Exercise: What you output must be the exact lines from the first line of the data through the one holding "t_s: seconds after", with no pictures.

────────

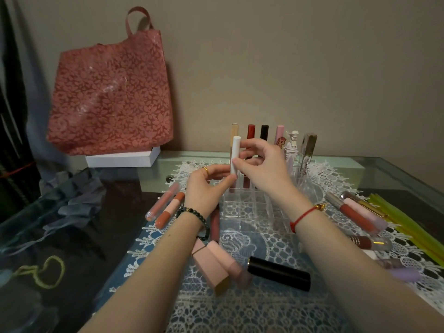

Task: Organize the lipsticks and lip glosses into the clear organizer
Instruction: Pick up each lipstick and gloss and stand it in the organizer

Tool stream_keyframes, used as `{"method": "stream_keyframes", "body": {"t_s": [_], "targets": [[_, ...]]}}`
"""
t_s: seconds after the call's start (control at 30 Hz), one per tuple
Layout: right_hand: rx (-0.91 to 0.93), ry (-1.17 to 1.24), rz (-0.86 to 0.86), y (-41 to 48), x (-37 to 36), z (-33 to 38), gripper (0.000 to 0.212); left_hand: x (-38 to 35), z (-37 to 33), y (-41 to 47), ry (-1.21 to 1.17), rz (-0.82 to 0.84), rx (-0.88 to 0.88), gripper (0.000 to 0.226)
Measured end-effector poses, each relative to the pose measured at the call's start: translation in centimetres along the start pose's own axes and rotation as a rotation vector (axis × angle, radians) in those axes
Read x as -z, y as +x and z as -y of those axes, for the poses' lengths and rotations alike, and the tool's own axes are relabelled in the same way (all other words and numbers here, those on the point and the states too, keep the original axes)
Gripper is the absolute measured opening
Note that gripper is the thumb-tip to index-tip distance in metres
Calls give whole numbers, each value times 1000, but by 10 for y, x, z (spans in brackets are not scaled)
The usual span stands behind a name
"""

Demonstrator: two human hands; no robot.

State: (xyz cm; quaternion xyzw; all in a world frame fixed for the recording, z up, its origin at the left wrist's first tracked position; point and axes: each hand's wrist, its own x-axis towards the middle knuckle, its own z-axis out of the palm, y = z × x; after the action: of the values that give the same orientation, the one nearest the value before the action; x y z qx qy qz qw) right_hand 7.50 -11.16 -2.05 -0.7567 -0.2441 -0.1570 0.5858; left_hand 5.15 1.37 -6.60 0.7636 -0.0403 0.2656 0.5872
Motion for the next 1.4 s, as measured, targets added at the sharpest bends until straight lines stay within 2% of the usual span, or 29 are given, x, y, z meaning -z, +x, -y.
{"method": "stream_keyframes", "body": {"t_s": [0.77,1.4], "targets": [[-17,-26,13,-1,-2,-7,29,2,2,-3,22,1,-7,19],[-84,-210,125,-2,12,2,25,4,-3,-5,41,5,19,17]]}}
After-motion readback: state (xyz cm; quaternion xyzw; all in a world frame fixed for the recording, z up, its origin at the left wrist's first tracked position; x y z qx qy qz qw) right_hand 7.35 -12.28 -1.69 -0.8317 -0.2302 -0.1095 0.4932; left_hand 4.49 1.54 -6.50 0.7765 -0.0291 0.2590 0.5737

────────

Exercise answer:
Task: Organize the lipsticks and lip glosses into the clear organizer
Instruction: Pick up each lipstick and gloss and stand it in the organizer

Tool stream_keyframes, used as `{"method": "stream_keyframes", "body": {"t_s": [_], "targets": [[_, ...]]}}`
"""
t_s: seconds after the call's start (control at 30 Hz), one per tuple

No additional response is required.